Risk Of Developing Liver Cancer After HCV Treatment

Friday, December 1, 2017

Summary from AASLD 2017 for Hepatitis C HCV: Game over?

Conference Reports from NATAP

Summary from AASLD 2017 for Hepatitis C HCV: Game over?
Jurgen K. Rockstroh M.D., Professor of Medicine
Department of Medicine I, University Hospital Bonn, Bonn, Germany

Introduction

The AASLD Liver Meeting was held in October from 20-24th, 2017 in Washington DC, USA. Many regular AASLD attendees will still remember the completely packed late breaker sessions from recent years, full of phase II and III new direct acting antiviral (DAA) combination trials in varying patient populations. At this year AASLD Liver Meeting, no new DAA combination study results were presented in these sessions but rather were replaced by new drug trials for treatment of NASH or primary sclerosing cholangitis. Indeed, the only two new dual and triple DAA combinations, which were presented at the meeting, were accompanied by press releases from the respective companies Merck and Janssen, which announced the termination of their DAA development programs (1-2). Nevertheless, important new findings from the HCV research space were reported including issues around HCV screening, how to improve linkage to care, and treatment results from many different patient populations and real-life cohorts as well as post HCV cure monitoring.
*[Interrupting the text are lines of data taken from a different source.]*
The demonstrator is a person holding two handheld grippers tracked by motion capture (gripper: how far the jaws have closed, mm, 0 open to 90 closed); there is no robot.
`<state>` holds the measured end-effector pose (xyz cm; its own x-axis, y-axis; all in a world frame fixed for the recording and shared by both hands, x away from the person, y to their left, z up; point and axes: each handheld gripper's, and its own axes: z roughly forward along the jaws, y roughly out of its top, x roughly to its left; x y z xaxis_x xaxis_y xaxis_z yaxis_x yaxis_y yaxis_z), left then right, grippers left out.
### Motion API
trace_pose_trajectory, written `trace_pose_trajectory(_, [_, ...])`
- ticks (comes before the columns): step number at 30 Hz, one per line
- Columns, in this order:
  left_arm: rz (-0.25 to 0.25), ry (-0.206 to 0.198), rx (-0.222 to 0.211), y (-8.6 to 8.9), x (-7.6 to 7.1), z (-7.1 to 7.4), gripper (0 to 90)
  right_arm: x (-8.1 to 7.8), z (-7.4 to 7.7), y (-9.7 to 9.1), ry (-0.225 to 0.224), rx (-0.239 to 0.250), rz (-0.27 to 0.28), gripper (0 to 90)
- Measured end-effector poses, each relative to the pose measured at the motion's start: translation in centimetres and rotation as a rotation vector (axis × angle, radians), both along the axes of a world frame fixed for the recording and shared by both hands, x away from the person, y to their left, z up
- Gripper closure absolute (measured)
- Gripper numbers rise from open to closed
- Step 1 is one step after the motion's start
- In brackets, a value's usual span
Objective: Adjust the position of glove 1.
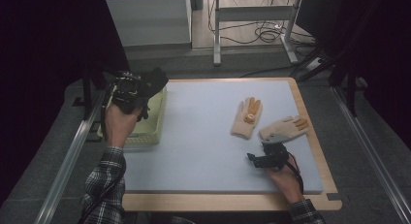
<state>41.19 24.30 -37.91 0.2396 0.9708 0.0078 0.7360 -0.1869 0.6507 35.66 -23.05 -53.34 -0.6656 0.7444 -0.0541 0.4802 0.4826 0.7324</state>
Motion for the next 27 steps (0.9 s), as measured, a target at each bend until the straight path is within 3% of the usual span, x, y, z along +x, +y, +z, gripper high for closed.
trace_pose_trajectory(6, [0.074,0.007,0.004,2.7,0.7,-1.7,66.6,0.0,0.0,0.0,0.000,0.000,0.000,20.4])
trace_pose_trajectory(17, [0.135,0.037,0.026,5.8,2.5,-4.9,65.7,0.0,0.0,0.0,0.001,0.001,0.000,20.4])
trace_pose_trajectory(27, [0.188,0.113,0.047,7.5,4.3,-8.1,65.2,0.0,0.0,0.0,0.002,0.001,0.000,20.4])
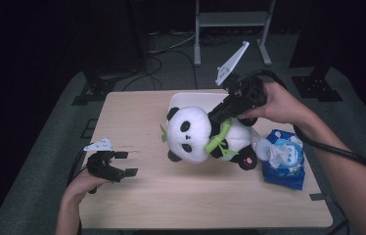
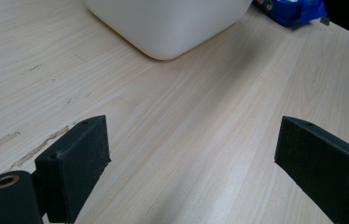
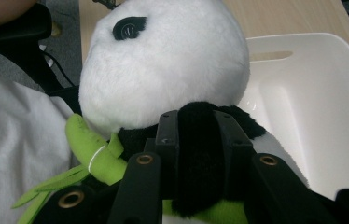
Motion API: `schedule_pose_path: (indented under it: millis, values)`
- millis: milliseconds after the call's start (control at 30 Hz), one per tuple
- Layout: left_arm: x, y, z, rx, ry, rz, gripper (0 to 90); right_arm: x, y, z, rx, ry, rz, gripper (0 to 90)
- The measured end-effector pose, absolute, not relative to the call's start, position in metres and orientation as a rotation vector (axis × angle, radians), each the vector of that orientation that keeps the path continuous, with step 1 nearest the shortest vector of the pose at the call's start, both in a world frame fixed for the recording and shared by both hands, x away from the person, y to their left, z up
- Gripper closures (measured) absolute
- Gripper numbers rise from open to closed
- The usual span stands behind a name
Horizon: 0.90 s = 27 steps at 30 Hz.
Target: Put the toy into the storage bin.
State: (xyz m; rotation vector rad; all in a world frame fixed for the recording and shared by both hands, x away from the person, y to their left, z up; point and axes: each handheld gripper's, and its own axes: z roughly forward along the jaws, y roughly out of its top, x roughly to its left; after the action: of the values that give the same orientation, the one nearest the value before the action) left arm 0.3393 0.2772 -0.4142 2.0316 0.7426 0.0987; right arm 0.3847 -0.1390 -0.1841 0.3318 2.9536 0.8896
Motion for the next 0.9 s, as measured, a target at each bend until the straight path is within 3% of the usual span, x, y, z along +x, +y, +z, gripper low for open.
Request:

Reassuringly, the high success rates of all oral DAA therapy was further confirmed from a wealth of data particularly from somewhat more challenging HCV patient populations including: PWIDs, patients with concomitant advanced kidney disease, patients before and after kidney or liver transplantation, HCV genotype 3 infection and patients with unfavorable HCV disease characteristics, including compensated and decompensated cirrhosis (3-11). However, there was also data on shorter treatment durations for patients with more favorable HCV disease characteristics such as for non-cirrhotic GT1b patients (12). In addition, there was also new data around retreatment of previous DAA failures (with documented resistance development) with new DAA combinations (13-14). In the area of HIV-coinfection, clearly outcomes of the ACTG trial on treatment of acute hepatitis C in HIV-seropositive individuals for eight weeks with ledipasvir/sofosbuvir (LDV/SOF) were also new and noteworthy (15). Of interest were also reports on the increases in acute HCV infections among HIV-seropositive men who have sex with men (MSM) and the high risk of reinfection in particular patient populations (16-17). Further data was also presented on the question whether there is an increased risk for hepatocellular carcinoma in DAA treated patients from large real-life cohorts and what impact SVR has on clinical endpoints under continued follow-up (18-22).

The following AASLD summary report tries to capture the major new findings and results presented around the topics raised above, as well as to outline some of the status reports of HCV treatment implementation on a global level. Clearly, the successes of modern HCV DAA combination therapy still have not reached all in need for these treatments.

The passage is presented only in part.